Gladys, who has had Dream, a 7 yr old pit, since Dream was four months old and her niece was trying to find a home for her, has concured that there is also a problem with people not picking up after their dogs and also allowing them to relieve themselves in the elevators and hallways of their buildings. She has lived in public housing for 38 years and complains of lack of enforcement on drug dealers in her building. She said these are the same people who are responsible for the vicious dogs people are afraid of and that if people did not mistreat pits, such as those like Dream, they would not harm people and have the reputation they do. She took Dream in because she said she feared the pup would end up in the wrong hands.

Samuel, resident of East Rivers housing at 100th and East End has had pit bulls and rottweilers in the past, two of the three breeds now banned in public housing. He said that these dogs can become a weapon if in the wrong hands, just like a gun can be in the hands of a corrupt cop.
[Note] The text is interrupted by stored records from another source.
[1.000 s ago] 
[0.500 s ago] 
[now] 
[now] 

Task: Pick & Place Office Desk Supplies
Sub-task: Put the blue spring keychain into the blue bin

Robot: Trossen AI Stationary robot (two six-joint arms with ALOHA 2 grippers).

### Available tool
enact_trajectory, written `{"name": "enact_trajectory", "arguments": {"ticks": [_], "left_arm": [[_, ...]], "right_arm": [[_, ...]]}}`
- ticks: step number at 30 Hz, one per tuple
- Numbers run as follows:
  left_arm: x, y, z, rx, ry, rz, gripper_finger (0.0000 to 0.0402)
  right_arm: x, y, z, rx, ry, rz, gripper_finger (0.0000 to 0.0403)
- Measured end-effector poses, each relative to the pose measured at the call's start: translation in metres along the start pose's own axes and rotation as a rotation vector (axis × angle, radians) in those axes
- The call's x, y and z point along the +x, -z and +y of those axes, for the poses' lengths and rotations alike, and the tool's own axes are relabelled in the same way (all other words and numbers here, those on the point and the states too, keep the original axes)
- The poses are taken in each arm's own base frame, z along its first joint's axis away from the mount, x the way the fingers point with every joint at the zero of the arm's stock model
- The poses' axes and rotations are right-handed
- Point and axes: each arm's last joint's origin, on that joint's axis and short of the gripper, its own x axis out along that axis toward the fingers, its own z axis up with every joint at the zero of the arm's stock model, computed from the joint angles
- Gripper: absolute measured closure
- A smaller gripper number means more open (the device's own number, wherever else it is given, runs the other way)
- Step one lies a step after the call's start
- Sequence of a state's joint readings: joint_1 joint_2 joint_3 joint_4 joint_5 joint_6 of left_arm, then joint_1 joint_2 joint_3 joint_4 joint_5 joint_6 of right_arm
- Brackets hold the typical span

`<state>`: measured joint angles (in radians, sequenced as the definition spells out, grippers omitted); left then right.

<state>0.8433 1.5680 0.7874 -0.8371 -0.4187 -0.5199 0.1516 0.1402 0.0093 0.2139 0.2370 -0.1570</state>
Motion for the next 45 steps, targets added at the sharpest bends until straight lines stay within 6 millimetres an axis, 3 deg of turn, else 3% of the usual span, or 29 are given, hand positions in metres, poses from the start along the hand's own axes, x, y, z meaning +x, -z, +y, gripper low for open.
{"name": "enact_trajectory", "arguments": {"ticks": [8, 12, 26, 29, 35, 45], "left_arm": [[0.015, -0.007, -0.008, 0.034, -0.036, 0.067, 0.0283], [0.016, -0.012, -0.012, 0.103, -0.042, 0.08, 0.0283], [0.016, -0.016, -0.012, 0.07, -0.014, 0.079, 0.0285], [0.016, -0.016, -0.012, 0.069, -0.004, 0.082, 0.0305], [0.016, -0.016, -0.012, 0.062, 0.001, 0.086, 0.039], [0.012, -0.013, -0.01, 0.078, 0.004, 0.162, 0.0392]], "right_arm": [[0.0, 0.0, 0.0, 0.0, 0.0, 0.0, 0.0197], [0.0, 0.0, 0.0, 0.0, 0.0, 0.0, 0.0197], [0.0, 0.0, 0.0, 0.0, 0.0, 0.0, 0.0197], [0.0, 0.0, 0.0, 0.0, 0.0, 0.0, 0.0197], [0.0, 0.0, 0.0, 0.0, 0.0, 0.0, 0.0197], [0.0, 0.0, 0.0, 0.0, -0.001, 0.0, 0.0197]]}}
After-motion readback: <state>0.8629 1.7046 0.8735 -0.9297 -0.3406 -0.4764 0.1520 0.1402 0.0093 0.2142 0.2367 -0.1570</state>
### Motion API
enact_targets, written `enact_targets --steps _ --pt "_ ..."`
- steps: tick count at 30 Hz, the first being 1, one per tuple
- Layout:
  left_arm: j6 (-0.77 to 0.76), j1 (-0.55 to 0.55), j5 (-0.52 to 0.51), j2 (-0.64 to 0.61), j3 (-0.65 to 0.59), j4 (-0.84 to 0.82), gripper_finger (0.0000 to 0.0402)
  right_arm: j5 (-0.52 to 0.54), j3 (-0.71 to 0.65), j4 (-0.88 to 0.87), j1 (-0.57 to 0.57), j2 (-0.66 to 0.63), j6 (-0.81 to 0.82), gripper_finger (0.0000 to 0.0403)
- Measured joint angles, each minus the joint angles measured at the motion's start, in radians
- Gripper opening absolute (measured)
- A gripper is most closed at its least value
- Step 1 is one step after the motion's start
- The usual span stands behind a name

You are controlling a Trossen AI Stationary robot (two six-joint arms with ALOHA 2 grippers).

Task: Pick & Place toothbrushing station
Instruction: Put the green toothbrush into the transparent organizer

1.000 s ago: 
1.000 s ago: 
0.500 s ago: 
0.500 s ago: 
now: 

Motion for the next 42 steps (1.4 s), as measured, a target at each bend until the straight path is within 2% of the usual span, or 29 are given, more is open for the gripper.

He says that he knows of incidences where drug dealers harbor dogs who they have trained through cruelty and fear tactics to be weapons, and they have thrown their dog(s) at the cops when they enter the house to attack them, while they try to flee. In instances I personally have heard of, dogs have been shot and killed by the police, purely as a means to protect the police persons' lives.

Will banning pits, rotties, and dobermans (who I have not seen at all, on the sidwalk or in dog parks, anywhere, in over three years) in the projects stop the criminals from using these animals as weapons? Will it stop crimes such as dog fighting rings? which not only violate animal cruelty laws but also organized gambling laws. Will it stop people from breeding pits in the public housing projects?

This debate, as far as whether or not laws focused on animals, not peoplem, will go on for a very long time, but it is essential that everyone who cares about the issue listen to both sides. That pits are the most abused and exploited dogs in America cannot be debated -- it is a consensus among all parties of all opinions. It is sad and in the end the dogs suffer the most, and people are left to walk the streets, having abused and killed dogs only for money.

My article on the policy won't be as subjective as the above. I look forward to getting printed the statements from many different people from all sides of the topic, including rescuers who are in favor of the ban.

Please spread the word if you know a pit bull and his/her owner who are heroes and ambassadors for the breed. Same goes for Rottweilers!!

Below is Rational Animal's pit bull ambassador, Sadie Blackstar, who's mother, Susan Brandt, is the Director and Founder of Rational Animal. Sadie is an amazing creature. Despite the scars on her body and legs, she remains cool and sweet around other dogs and people.

My phone call with Tom Skeldon ended when he told me that he had just been called out to go tranquilize a pit bull. Snide and immature, but what do you expect?